Max me increpa: ¡Menos mal que no tienes que legislar tú, que si no…! ¡ Pues mira, le digo, ya me encantaría, ya. A botepronto, se me ocurre que, como lo del término “cadena perpetua” suena duro para la sensibilidad de algunos, yo lo cambiaría por Actividad ORS (Oportunidad de Reparación Sostenible), por ejemplo, que es el lenguaje blando, equívoco y deslavazado que usan aquellos. Y, así, los pirómanos tendrían la Oportunidad de Reparar lo quemado: Sosteniendo pico y pala durante 10 horas de cada día de su vida, con los que cavar hoyos y plantar el mismo número aproximado de árboles que el de los carbonizados.

-Max se ríe de mi ocurrencia. ¡Qué va, Max, que no!, que esto no es cadena perpetua, de verdad. Mira, el contrato/sentencia sería: tantas hectáreas quemadas, tantas hectáreas repobladas; cuanto antes lo haga, antes se va Vd. a su casa. Y los buenos comportamientos se premiarán con hacer, en sus ratos de ocio, algún cortafuegos. Jajaja, ríe Max ¿Qué van a tardar mucho más que una vida en plantarlos? Pues, allá ellos. Que comprueben en sus carnes que se es mucho más lento en cavar, que el fuego en quemar. A ésto, sí lo llamaría yo Productividad Sostenible. ¡Se acabaron para éstos las “duras e injustas” cadenas perpetuas revisables, viviendo en la molicie de una cómoda cárcel que los vuelve fofos como nenazas!

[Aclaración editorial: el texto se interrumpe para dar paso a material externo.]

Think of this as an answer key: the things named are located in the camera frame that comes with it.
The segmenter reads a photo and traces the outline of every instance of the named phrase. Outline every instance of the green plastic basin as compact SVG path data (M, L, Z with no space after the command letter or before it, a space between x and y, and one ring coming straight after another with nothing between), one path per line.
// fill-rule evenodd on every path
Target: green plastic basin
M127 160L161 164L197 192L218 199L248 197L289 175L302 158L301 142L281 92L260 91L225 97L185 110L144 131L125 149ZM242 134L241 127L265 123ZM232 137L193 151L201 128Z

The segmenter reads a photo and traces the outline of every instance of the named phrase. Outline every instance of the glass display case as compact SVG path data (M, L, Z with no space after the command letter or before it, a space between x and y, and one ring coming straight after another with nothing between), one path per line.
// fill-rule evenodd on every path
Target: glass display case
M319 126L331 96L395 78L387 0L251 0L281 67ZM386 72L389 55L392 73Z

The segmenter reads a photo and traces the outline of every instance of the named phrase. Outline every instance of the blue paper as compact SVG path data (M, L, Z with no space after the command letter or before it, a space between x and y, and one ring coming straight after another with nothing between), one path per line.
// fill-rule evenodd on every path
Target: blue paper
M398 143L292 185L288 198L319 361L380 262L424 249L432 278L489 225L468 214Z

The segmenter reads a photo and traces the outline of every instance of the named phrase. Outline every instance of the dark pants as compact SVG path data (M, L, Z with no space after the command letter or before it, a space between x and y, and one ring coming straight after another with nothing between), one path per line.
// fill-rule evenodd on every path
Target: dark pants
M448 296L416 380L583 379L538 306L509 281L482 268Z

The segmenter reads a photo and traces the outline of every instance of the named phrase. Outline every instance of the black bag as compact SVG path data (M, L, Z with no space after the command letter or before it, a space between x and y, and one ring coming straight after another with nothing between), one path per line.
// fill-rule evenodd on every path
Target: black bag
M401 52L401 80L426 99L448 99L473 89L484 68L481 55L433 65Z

Por primera vez, veo que Max se arruga ante mi rictus de satisfecha rabia infinita.

Pero este demonillo tocapel….. (¡no lo diré!) tiene recursos, y, aprovechando que los humos del vecino chef van remitiendo, y que yo respiro aliviada, vuelve a la carga, mientras se mira las uñas con ese gesto odioso, ya sabeis: Belencita, y hablando de otra cosa, ¿No te parece que tras ese afán del PSOE por denunciar hasta a los que llevan los cafés a Génova, se esconde una de sus frecuentes piruetas de distracción para que los demás no abundemos demasiado en la insólita noticia de que Snchz/PSOE no se suman a la impugnación de la candidatura de Otegi, por Bildu, como lehendakari?

¡Enésima traición socialista a España!, le contesto.

Max ha pillado desprevenida, y casi se me escapa un ¡Coñ……..ntra!. Pero me contengo a tiempo.

Horizontes de grandeza

Cierro con rabia mi libro, porque así no hay forma de leer nada. Y me decido a ver, por enésima vez, la gran película que dan en la tele, “Horizontes de grandeza”, de William Wyler.

¿Grandeza?… ¿has dicho grandeza?, pregunta Max. Eso ya no se lleva mucho por aquí, ¿no? ¡A ver si nos actualizamos, hija!, me dice con chulería. No me doy por enterada, y le contesto enérgica, altiva, orgullosa, y ahuecando la voz para contener las lágrimas, que en España hubo y, aún, hay mucha grandeza. Y, si no, fíjate en el orgullo y la emoción de Mirella, Maialen, Sylvia, Rafa, y Marc cuando escuchan nuestro himno, en Rio, mientras se iza, en su honor y en el de todos los españoles allí representados, la bandera de España; Max, lo que les resbala por las mejillas son lágrimas de Grandeza.